Latest Updates on Massive Construction Project in Mississauga
The issue of proper stormwater mitigation has become more important these past few years, as large cities and other municipalities have had to cope with more frequent and intense flooding. The old adage of ‘the 100 year storm’ just doesn’t apply anymore when those storms are now coming every five or 10 years.
The City of Mississauga recently implemented a stormwater charge on residential and commercial property. It’s also started work on infrastructure projects designed to better absorb stormwater. It’s a no brainer to realize that when you pave over natural land with concrete and asphalt, the chances of the stormwater runoff being absorbed back into the earth decreases.
One of those projects was designed to alleviate flooding of Cooksville Creek. This stormwater management pond, known as the Matheson Pond Project, is being constructed to deal with flooding issues and protect other environmental features in the Cooksville watershed, such as water quality and stream erosion. The pond was designed to provide quality control for flows up to those ‘100 year storms.’
The Matheson Pond Project as seen from Matheson Boulevard West
According to Muneef Ahmad, the city’s Manager of Stormwater Projects, the infrastructure element of the Matheson Pond is nearing completion and they are moving to the final landscaping. The city will also be completing a number of lookouts, installing outdoor fitness equipment, public art, and a 1 kilometre walking loop trail.
However, back in 2012, the original cost was supposed to be $17.3 million. The budget has since increased to $22.8 million, with construction slated to finish this year. The current costs have ballooned to $25.6 million; all of this is primarily funded through municipal property taxes, development charges, the stormwater charge as well as developer contributions.
To explain the increase, Ahmad referred inSauga.com to this June 2016 General Committee report.
The increase from $17.3 to $22.8 million was due to infrastructure costs, which included phase two infrastructure and landscaping work based on the final design details, according to the engineer’s estimates. Ahmad explained that this infrastructure cost could only be accurately identified through the detailed design process and not during the early stages of the project when the initial construction budget was set.
The budget increase was also due to costs associated with large infrastructure components required for this facility, as well as the installation of two pre-treatment devices to reduce future maintenance costs of the pond. The construction cost of these devices are expected to yield in $1.7 million of savings against the long-term operation and maintenance costs of the stormwater pond, according to Ahmad.

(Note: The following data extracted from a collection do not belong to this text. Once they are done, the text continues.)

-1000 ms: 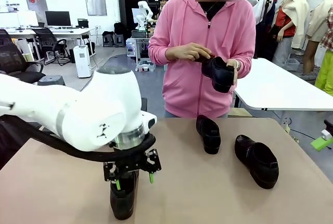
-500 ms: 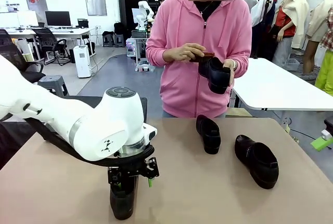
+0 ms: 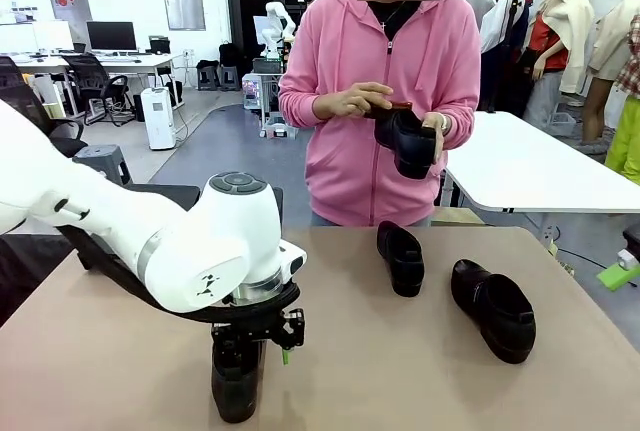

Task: Organize the shoes by placing them on the stand.
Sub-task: Place the Shoe from the middle of the table onto the Shoes Stand.

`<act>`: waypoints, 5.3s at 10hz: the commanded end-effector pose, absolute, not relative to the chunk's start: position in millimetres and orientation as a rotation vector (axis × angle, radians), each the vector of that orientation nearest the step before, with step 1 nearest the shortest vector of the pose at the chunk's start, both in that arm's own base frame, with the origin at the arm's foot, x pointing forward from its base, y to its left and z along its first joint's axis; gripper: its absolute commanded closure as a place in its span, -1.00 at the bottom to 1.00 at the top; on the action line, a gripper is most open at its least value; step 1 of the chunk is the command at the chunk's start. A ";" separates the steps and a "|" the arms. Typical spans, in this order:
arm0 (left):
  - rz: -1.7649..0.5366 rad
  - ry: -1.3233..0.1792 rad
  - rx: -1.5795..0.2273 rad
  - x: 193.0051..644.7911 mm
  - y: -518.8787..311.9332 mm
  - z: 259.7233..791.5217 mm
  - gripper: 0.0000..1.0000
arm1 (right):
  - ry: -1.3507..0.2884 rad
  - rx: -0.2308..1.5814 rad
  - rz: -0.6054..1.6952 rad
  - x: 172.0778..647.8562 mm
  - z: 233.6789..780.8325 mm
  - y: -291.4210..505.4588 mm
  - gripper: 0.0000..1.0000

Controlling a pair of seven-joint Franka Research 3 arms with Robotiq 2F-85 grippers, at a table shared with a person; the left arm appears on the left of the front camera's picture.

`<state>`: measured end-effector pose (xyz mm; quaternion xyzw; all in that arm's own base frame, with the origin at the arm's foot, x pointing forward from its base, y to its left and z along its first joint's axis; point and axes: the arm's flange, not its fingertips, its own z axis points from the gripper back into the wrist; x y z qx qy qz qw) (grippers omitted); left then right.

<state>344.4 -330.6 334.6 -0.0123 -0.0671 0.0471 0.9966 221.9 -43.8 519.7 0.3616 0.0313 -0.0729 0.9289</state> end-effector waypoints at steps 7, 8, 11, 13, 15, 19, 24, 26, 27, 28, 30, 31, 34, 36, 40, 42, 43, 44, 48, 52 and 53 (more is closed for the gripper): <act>0.091 -0.213 0.084 329.6 -330.3 363.8 1.00 | 0.062 0.752 -0.139 220.7 522.9 -45.5 -1.00; 0.092 -0.209 0.094 327.9 -329.0 371.7 1.00 | 0.062 0.752 -0.139 220.7 522.9 -45.5 -1.00; 0.012 -0.271 0.041 294.1 -292.3 445.7 1.00 | 0.062 0.752 -0.139 220.7 522.9 -45.5 -1.00; -0.159 -0.355 0.101 269.8 -229.8 489.5 1.00 | 0.062 0.752 -0.139 220.7 522.9 -45.5 -1.00; -0.245 -0.391 0.218 276.3 -154.6 504.2 1.00 | 0.062 0.752 -0.139 220.7 522.9 -45.5 -1.00; -0.003 -0.296 0.074 305.2 -25.0 496.6 1.00 | 0.062 0.752 -0.139 220.7 522.9 -45.5 -1.00; -0.079 -0.304 0.130 310.9 -39.8 523.2 1.00 | 0.062 0.752 -0.139 220.7 522.9 -45.5 -1.00; 0.061 -0.279 0.107 343.3 -24.6 520.5 1.00 | 0.062 0.752 -0.139 220.7 522.9 -45.5 -1.00; 0.098 -0.401 0.084 378.8 -16.2 527.2 1.00 | 0.062 0.752 -0.139 220.7 522.9 -45.5 -1.00; 0.061 -0.472 0.075 423.4 -14.4 531.5 1.00 | 0.062 0.752 -0.139 220.7 522.9 -45.5 -1.00; -0.018 -0.549 0.177 499.0 -14.6 519.5 1.00 | 0.062 0.752 -0.139 220.7 522.9 -45.5 -1.00; -0.076 -0.543 0.158 527.0 -13.8 508.9 1.00 | 0.062 0.752 -0.139 220.7 522.9 -45.5 -1.00; -0.046 -0.580 0.173 595.6 -2.0 469.7 1.00 | 0.062 0.752 -0.139 220.7 522.9 -45.5 -1.00; -0.033 -0.601 0.179 605.9 -3.2 456.4 1.00 | 0.062 0.752 -0.139 220.7 522.9 -45.5 -1.00; 0.001 -0.586 0.196 614.6 -4.8 432.0 1.00 | 0.062 0.752 -0.139 220.7 522.9 -45.5 -1.00; 0.013 -0.625 0.174 614.1 -6.2 423.6 -0.02 | 0.062 0.752 -0.139 220.7 522.9 -45.5 -1.00; 0.012 -0.632 0.170 614.2 -9.0 420.4 -1.00 | 0.062 0.752 -0.139 220.7 522.9 -45.5 -1.00; -0.005 -0.613 0.171 612.6 -11.4 417.3 -1.00 | 0.062 0.752 -0.139 220.7 522.9 -45.5 -1.00; -0.066 -0.604 0.175 536.4 -23.1 476.6 -1.00 | 0.062 0.752 -0.139 220.7 522.9 -45.5 -1.00; -0.169 -0.391 -0.137 416.7 -27.2 546.2 -1.00 | 0.062 0.752 -0.139 220.7 522.9 -45.5 -1.00; -0.202 -0.343 -0.239 390.8 -19.4 555.1 -1.00 | 0.062 0.752 -0.139 220.7 522.9 -45.5 -1.00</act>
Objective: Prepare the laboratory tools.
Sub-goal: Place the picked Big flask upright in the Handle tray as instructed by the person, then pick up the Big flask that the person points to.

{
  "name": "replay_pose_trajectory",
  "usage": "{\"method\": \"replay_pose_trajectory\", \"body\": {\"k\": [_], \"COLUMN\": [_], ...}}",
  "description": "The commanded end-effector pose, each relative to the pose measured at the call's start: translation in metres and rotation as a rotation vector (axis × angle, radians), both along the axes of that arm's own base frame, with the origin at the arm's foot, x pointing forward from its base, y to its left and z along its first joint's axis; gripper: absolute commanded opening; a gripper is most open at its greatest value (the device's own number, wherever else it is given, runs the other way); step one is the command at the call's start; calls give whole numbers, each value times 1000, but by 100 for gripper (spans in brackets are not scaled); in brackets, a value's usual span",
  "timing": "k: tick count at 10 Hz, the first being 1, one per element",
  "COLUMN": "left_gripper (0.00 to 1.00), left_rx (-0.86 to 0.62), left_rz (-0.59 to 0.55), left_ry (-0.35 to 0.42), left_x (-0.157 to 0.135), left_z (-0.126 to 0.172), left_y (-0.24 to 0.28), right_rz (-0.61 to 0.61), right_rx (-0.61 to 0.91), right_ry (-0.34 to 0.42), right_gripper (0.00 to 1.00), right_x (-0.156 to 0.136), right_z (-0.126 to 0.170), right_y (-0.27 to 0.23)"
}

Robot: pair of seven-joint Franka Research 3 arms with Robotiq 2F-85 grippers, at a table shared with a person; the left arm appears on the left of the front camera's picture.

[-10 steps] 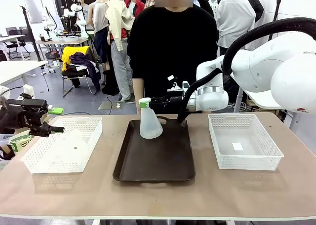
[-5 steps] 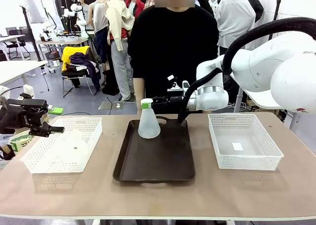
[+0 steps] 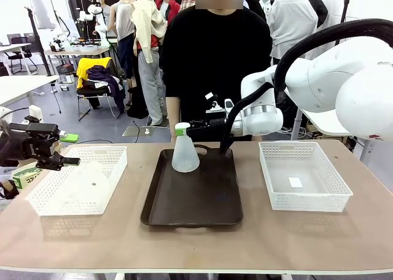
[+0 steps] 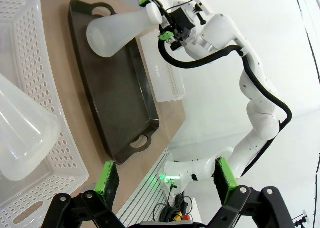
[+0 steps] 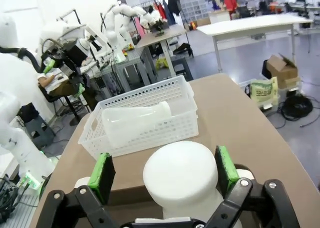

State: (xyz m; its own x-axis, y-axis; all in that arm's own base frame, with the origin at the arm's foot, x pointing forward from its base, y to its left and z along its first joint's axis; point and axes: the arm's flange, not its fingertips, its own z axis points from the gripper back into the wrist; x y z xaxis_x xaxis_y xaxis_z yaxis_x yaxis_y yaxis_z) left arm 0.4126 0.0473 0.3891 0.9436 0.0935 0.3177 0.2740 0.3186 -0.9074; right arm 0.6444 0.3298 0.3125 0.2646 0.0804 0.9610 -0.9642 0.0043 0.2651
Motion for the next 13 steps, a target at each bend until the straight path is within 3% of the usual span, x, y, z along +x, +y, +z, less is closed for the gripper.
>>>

The construction plan was segmented into two major phases: phase one being the earthworks, and phase two the infrastructure and landscaping works. The main reason for this approach was to control earthworks costs. Ahmad indicated that savings of $4 million were found as a result.
Considering that massive floods in Mississauga are becoming more of a regular occurrence, there is a need now more than ever to properly absorb stormwater, or redirect it in a more manageable way that complements the surrounding environment.
But one of the main issues to keep in mind with major, big time infrastructure projects like this is anticipated cost overruns. The Matheson Pond Project is no exception.
We will keep everyone up to date on any further developments on this and any other projects.